> **Directions for this task**
Present the count of lines in the entries below that hold "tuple", and present nothing else.

> **Dataset entries**
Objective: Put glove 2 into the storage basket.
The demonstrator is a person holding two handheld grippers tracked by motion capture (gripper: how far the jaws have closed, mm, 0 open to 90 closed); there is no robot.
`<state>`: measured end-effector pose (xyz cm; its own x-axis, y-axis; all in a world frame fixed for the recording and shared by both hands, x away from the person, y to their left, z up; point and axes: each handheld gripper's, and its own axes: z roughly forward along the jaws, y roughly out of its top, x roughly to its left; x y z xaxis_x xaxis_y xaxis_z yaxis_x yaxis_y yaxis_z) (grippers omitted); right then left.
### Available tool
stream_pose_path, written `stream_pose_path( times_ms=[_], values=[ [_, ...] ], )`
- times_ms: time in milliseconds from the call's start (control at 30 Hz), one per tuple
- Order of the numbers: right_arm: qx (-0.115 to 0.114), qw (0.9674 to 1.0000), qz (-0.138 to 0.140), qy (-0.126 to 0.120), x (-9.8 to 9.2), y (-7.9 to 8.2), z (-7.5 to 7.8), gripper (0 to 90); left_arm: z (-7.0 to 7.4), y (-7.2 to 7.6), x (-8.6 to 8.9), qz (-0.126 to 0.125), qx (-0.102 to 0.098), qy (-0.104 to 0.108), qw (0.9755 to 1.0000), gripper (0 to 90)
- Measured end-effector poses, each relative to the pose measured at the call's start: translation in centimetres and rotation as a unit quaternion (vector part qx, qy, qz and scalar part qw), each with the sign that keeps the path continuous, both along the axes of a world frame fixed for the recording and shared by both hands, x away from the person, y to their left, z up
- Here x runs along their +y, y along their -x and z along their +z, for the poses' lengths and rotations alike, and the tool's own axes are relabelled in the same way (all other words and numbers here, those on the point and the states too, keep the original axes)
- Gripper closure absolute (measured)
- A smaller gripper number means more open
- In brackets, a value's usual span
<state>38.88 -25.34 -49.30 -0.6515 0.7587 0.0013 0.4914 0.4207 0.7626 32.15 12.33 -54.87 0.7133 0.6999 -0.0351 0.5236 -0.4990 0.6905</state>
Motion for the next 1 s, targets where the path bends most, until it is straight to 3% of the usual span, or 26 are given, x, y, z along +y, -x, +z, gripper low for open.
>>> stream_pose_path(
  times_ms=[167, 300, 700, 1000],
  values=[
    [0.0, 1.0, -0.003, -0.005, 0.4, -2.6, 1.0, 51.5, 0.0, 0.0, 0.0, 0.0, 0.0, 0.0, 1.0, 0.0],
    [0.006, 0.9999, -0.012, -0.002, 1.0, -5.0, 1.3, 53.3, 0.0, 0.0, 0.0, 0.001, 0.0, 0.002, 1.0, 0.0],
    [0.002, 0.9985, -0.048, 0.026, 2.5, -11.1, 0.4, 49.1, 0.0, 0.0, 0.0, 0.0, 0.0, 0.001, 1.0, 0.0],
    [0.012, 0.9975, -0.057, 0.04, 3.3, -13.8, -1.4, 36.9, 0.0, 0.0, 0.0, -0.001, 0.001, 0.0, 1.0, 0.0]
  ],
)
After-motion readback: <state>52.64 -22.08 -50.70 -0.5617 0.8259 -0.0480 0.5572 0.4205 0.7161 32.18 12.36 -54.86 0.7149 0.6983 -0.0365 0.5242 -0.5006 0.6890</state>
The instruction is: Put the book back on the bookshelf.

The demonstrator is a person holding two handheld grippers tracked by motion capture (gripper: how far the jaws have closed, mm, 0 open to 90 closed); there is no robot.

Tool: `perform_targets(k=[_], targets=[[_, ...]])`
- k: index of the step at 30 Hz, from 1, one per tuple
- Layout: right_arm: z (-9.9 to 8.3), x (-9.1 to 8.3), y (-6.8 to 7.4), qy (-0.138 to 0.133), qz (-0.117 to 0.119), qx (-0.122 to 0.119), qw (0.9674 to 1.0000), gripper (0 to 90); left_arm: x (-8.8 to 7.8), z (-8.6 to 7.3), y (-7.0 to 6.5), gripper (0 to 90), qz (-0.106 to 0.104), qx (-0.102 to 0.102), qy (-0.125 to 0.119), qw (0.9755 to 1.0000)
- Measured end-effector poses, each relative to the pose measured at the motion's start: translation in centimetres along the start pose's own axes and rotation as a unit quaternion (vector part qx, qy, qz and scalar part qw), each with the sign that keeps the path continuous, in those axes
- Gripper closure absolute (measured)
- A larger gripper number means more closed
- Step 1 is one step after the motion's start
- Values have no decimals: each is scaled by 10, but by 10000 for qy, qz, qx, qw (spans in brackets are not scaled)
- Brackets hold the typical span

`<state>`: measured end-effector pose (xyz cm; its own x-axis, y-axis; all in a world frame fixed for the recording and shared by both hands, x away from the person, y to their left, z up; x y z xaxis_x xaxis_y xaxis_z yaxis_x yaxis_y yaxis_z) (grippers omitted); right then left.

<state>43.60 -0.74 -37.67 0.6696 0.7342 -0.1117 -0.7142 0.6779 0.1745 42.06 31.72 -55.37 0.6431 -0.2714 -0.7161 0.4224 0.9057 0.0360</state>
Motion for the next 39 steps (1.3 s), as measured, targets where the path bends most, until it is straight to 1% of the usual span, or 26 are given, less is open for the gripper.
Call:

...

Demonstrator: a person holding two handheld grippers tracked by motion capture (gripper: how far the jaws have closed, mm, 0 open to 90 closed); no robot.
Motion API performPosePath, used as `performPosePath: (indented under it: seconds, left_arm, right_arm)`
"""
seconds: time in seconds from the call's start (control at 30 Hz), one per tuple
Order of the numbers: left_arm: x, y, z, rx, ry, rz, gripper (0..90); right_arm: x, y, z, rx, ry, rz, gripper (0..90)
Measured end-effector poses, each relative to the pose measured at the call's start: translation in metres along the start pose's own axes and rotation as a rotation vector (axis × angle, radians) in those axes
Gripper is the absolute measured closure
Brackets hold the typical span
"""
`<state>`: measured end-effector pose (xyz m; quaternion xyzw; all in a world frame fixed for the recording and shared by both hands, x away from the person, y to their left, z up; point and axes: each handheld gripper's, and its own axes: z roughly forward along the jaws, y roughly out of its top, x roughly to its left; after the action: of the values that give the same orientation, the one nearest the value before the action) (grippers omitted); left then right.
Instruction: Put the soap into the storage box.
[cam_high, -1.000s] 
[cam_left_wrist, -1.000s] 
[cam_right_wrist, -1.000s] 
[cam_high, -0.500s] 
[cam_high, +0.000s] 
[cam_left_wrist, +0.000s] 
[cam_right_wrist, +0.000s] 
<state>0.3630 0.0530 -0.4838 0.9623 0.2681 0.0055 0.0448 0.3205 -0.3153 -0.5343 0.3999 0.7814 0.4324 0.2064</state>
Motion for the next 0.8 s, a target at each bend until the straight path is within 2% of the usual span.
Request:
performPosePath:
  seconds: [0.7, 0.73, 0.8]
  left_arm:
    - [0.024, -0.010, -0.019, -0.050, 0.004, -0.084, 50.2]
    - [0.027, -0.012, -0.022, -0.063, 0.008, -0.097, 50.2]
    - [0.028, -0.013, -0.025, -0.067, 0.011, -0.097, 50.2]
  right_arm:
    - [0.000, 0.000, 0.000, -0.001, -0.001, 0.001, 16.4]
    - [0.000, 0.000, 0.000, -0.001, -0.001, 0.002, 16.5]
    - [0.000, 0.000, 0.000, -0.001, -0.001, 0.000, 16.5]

> **Reply**
3